RESENHA POLÍTICA-A saúde estadual agoniza com fornecedores sem receber, serviços essenciais sendo suspensos e o risco de hospitais entrarem em colapso.

 RESENHA POLÍTICA-POR ROBSON OLIVEIRA



 
CALOTE
A saúde de Rondônia já é, há algum tempo, a área mais crítica da administração estadual. Agora, a inadimplência do governo com a BIOPLUS acrescenta um ingrediente perigoso ao caos: a falta de pagamento de um serviço essencial de esterilização de instrumentais cirúrgicos. A empresa anunciou a suspensão das atividades por não suportar mais 20 meses de débitos. Quando o Estado não paga quem fornece um serviço indispensável, não é apenas o fornecedor que fica no prejuízo. É o paciente quem entra na fila da conta.
IRRESPONSABILIDADE
O problema é que esterilização não é um item periférico da saúde. Sem instrumental esterilizado, cirurgias não acontecem. E, se a paralisação se prolongar, o efeito dominó pode atingir hospitais inteiros, ampliando filas, cancelando procedimentos e empurrando as unidades para uma situação de colapso operacional. A gestão pública parece ter descoberto uma curiosa forma de economizar: deixa de pagar os insumos e depois descobre que não consegue realizar as cirurgias.
CAPACIDADE
A SESAU precisa explicar por que deixou acumular uma dívida de 20 meses e por que permitiu que uma empresa legalmente contratada para manter um serviço vital chegasse ao limite financeiro.
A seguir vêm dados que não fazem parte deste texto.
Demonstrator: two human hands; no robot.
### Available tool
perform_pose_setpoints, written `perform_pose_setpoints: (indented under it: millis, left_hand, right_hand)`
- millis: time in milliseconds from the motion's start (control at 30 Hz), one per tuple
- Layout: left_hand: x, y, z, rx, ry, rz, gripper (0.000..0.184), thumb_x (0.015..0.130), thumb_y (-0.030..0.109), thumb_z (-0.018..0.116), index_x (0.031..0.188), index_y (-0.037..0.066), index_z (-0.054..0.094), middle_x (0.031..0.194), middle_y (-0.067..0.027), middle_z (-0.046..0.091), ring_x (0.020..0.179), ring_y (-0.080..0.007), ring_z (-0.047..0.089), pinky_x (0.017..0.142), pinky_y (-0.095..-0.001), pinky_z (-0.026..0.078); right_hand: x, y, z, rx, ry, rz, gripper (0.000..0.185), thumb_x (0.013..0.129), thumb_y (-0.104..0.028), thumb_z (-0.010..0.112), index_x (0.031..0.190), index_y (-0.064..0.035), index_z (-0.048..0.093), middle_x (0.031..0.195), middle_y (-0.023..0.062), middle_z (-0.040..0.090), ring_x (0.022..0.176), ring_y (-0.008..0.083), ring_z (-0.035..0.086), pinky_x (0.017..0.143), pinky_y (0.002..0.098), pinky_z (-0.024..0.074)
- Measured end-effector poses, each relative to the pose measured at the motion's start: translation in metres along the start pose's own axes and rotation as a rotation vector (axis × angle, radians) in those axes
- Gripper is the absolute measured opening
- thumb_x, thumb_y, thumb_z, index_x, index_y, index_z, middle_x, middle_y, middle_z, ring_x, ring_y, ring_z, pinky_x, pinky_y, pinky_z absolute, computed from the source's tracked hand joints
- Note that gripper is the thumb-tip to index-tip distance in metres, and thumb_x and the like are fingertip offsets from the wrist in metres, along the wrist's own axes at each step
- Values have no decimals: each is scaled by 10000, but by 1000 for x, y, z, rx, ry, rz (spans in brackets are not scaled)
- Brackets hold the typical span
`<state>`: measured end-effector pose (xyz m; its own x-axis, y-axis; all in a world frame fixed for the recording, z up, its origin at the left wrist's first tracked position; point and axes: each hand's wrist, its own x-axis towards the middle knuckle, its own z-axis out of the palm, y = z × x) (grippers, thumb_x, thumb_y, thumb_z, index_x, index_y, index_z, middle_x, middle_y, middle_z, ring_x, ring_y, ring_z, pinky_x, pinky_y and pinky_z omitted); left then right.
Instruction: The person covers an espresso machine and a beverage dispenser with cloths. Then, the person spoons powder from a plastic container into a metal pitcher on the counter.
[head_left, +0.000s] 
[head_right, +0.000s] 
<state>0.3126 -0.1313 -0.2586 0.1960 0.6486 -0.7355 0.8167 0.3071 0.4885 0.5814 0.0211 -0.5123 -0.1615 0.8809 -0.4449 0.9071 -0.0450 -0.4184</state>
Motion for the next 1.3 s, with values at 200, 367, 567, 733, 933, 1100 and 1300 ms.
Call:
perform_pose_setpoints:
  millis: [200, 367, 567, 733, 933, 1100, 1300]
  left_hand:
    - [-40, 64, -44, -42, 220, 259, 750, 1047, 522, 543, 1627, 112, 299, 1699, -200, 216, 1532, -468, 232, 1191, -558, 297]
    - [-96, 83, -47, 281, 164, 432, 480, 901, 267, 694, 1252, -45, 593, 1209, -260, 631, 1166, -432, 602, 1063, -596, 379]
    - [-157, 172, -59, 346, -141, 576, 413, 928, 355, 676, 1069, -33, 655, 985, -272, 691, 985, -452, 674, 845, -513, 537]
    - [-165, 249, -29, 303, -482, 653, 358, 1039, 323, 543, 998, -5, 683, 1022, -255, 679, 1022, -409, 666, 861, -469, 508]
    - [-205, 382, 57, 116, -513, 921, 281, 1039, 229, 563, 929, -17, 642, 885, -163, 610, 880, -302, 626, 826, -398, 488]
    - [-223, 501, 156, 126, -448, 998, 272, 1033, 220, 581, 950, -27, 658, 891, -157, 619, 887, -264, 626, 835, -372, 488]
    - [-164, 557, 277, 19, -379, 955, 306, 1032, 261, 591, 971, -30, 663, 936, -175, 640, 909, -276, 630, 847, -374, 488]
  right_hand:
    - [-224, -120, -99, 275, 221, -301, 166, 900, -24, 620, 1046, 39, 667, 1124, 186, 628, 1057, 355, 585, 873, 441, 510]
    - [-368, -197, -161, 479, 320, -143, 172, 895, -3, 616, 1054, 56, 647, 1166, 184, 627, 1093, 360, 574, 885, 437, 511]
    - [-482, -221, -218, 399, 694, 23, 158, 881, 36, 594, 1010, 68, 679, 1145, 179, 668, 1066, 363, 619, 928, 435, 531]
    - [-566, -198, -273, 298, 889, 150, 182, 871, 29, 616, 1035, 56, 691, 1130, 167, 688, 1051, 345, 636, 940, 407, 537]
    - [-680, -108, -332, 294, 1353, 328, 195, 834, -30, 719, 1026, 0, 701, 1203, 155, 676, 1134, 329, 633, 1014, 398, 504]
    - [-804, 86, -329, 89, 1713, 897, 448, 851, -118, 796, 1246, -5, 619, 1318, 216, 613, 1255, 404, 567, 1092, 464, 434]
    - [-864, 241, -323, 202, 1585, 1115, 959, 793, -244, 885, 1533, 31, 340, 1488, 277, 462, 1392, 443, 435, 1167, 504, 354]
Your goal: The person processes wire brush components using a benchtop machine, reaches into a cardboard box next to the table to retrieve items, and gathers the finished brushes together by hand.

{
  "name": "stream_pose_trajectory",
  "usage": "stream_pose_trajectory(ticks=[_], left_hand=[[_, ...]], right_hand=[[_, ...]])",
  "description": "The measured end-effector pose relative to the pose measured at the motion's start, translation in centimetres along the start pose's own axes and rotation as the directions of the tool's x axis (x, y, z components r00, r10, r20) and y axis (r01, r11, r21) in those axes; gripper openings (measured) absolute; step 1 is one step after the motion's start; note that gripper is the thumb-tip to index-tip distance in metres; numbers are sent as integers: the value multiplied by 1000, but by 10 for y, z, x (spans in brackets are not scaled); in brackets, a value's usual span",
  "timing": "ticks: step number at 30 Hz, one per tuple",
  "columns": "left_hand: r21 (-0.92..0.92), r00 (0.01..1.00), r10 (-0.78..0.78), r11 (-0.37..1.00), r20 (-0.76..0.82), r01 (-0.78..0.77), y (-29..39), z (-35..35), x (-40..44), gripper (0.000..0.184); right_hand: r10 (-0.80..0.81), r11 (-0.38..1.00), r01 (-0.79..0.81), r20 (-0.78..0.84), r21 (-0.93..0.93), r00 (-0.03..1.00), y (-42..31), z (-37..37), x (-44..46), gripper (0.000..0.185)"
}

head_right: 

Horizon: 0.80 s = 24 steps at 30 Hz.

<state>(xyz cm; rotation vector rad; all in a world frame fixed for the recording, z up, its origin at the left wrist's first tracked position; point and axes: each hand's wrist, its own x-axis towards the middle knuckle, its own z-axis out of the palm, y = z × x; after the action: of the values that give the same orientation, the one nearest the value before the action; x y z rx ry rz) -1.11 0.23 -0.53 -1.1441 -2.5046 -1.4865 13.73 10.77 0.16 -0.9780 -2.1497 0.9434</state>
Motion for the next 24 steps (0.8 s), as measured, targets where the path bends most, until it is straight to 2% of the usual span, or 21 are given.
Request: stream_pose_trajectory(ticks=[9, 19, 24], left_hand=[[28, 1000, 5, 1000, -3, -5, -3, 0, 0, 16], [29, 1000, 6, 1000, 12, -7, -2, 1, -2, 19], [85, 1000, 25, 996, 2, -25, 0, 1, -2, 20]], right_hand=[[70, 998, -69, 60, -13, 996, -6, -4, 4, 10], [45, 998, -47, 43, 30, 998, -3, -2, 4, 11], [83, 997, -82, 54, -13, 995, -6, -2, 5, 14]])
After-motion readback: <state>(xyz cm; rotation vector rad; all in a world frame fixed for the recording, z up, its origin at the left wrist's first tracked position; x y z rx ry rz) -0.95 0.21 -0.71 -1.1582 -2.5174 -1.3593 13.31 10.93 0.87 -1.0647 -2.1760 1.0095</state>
Não basta falar em burocracia, empenho ou trâmites administrativos. Saúde não funciona com justificativas contábeis. Funciona com insumos, planejamento, pagamento e gestão. O que está em jogo agora é mais do que uma dívida: é a capacidade do governo de manter funcionando a estrutura hospitalar.
BOMBEIRO
E há ainda um personagem que precisa ser identificado nesse enredo: um burocrata sem competência na área, segundo relatos, que estaria emperrando o processo e criando dificuldades para a execução do contrato. Dificuldades, diga-se, curiosas. Não precisamos nesta área de incendiários, é preciso competência.
LABIRINTO
A fornecedora estaria sendo cobrada a fazer aquilo que não consta nas planilhas da licitação - portanto, algo fora do objeto contratado. Se a exigência não está no edital nem no contrato, a pergunta deixa de ser apenas administrativa: quem autorizou pedidos fora o objeto contratado? É justamente nesse tipo de labirinto burocrático que surgem as perguntas que a administração deveria responder antes que as consequências cheguem, novamente, ao paciente.
FARRA
A saúde estadual agoniza com fornecedores sem receber, serviços essenciais sendo suspensos e o risco de hospitais entrarem em colapso. Mas, curiosamente, dinheiro público não parece faltar para festa. Publicação oficial da Sejucel mostra a destinação de R$ 2.498.335,00, por meio de emenda parlamentar, para a realização da 37ª Expoagro de Rolim de Moura. O recurso foi repassado à Associação Rural de Rolim de Moura para bancar o evento. A festa, que reúniu grandes atrações nacionais, tem como presidente de honra o ex-governador e ex-senador Ivo Cassol, conforme divulgado pela própria organização.
PRIORIDADE
A contradição dispensa maiores explicações. Enquanto a BIOPLUS suspende a esterilização de instrumentos cirúrgicos depois de acumular, segundo a empresa, 20 meses sem receber do Estado, quase R$ 2,5 milhões são destinados a uma festa agropecuária. Não se discute aqui a importância da Expoagro para Rolim de Moura ou para a economia regional. Discute-se prioridade. É difícil explicar ao paciente que aguarda uma cirurgia por que faltam recursos para manter um serviço hospitalar básico, mas há quase R$ 2,5 milhões disponíveis para rodeio, shows e entretenimento.
ESCÁRNIO
E há uma coincidência política que merece ser registrada, não escondida: os políticos estiveram em peso na Expoagro. O dinheiro é de emenda parlamentar e a destinação está formalizada em publicação oficial, portanto não há, por si só, ilegalidade a apontar. Mas política também se faz de escolhas - e escolhas revelam prioridades. Gastar uma fortuna numa única festa de peão, enquanto a saúde estadual agoniza, é um escárnio.  
VERGONHA
Quando a saúde deixa de pagar quem esteriliza o instrumental que entra no corpo do paciente, enquanto o poder público financia uma festa milionária, fica difícil convencer a população de que o problema é apenas falta de dinheiro. Talvez seja falta de prioridade. Ou, pior, excesso de prioridades eleitorais onde deveria existir apenas uma: a vida do cidadão.